4. Emergency Permits:

a. The Urban Forester shall issue an emergency tree cutting permit without formal application or payment of a fee if the condition of a tree presents an immediate danger of collapse and if such potential collapse represents a clear and present hazard to persons or property. For purposes of this subsection, "immediate danger of collapse" means that the tree will topple or otherwise fail and cause damage before a tree cutting permit could be obtained through the non-emergency process. "Immediate danger of collapse" does not include hazardous conditions that can be alleviated by pruning or treatment.

b. If an emergency situation arises at a time when the Urban Forester is unavailable, and a significant likelihood exists that the tree will topple or otherwise fail before such officials become available, the tree owner may proceed with removal of the tree to the extent necessary to avoid the immediate hazard. Within seven days after such removal, the tree owner shall apply for a retroactive emergency tree cutting permit. If the evidence and information presented by the tree owner does not justify the emergency tree cutting standards set forth in PCC 20.42.090B the application shall be denied and the tree owner shall be subject to the penalties and to the mitigation requirements of this Chapter.
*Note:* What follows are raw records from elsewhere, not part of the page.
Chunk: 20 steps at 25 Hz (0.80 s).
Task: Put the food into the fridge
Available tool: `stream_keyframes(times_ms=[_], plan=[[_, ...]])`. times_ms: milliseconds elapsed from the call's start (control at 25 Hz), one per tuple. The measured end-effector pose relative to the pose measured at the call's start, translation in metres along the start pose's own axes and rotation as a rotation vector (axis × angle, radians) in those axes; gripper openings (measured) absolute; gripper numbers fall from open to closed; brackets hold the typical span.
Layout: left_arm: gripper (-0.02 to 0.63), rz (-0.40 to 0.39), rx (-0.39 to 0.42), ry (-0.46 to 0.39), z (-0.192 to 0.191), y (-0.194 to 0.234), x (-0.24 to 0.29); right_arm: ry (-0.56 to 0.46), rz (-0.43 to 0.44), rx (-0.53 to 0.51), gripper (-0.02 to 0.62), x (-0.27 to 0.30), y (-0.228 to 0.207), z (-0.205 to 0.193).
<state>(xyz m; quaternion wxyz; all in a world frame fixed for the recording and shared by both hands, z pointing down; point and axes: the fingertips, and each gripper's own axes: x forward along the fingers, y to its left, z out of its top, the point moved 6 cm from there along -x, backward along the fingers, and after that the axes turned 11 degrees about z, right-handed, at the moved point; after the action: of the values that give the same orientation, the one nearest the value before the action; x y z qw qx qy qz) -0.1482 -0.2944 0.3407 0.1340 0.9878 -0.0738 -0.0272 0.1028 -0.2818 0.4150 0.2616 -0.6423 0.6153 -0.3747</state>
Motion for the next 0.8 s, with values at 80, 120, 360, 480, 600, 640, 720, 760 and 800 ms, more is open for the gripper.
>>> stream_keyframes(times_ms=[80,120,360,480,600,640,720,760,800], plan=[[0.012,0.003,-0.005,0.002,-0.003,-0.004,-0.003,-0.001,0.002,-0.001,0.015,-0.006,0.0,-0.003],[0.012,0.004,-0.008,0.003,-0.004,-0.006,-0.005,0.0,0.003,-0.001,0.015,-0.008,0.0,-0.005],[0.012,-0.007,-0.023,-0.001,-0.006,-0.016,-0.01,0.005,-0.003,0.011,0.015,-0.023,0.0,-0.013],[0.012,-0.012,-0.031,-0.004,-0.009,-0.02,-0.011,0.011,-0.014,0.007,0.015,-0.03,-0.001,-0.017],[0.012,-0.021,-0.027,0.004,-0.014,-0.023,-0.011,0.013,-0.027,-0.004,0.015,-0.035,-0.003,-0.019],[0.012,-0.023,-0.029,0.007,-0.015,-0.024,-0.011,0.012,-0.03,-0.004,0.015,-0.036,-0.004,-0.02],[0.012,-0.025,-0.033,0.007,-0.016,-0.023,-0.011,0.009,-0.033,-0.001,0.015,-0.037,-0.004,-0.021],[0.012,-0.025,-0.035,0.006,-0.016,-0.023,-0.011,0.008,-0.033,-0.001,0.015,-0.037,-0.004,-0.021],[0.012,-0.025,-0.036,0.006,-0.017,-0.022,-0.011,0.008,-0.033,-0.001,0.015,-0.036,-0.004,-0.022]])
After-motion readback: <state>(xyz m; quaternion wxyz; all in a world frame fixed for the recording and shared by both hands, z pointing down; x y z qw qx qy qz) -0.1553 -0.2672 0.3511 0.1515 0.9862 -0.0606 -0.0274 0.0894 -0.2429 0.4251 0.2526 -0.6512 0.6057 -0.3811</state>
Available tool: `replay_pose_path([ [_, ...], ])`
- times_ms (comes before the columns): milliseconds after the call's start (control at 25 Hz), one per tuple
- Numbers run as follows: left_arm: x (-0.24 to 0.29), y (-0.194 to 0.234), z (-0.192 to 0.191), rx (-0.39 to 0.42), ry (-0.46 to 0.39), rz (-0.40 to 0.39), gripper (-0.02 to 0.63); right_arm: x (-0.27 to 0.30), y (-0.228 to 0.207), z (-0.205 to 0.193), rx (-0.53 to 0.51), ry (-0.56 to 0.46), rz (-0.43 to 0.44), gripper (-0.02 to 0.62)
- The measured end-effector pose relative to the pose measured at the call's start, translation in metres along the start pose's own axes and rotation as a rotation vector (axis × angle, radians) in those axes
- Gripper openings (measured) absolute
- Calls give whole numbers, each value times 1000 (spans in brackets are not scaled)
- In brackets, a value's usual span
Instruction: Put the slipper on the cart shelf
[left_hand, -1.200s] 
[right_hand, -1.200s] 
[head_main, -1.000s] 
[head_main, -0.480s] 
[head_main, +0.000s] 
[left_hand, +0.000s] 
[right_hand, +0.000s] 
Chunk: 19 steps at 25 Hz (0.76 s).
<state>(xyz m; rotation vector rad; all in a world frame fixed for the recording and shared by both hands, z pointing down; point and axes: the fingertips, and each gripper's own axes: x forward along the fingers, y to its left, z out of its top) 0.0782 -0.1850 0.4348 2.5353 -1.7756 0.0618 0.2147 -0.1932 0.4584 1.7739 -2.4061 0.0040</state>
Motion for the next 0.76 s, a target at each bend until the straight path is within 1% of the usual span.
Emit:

c. In the event that the City Engineer or the Urban Forester determines that an emergency exists and that the safety of the traveling public or the integrity of a public street and associated improvements may be at imminent risk from any tree on private property, the City Engineer and the Urban Forester may order or effect the removal of the tree without a permit. An emergency for the purpose of this Subsection is an unplanned or non-routine event which, by its nature, requires prompt or immediate action to reduce the risk of injury to persons using public streets, damage to public transportation facilities or loss or use of public transportation facilities. The decision that an emergency exists is not reviewable.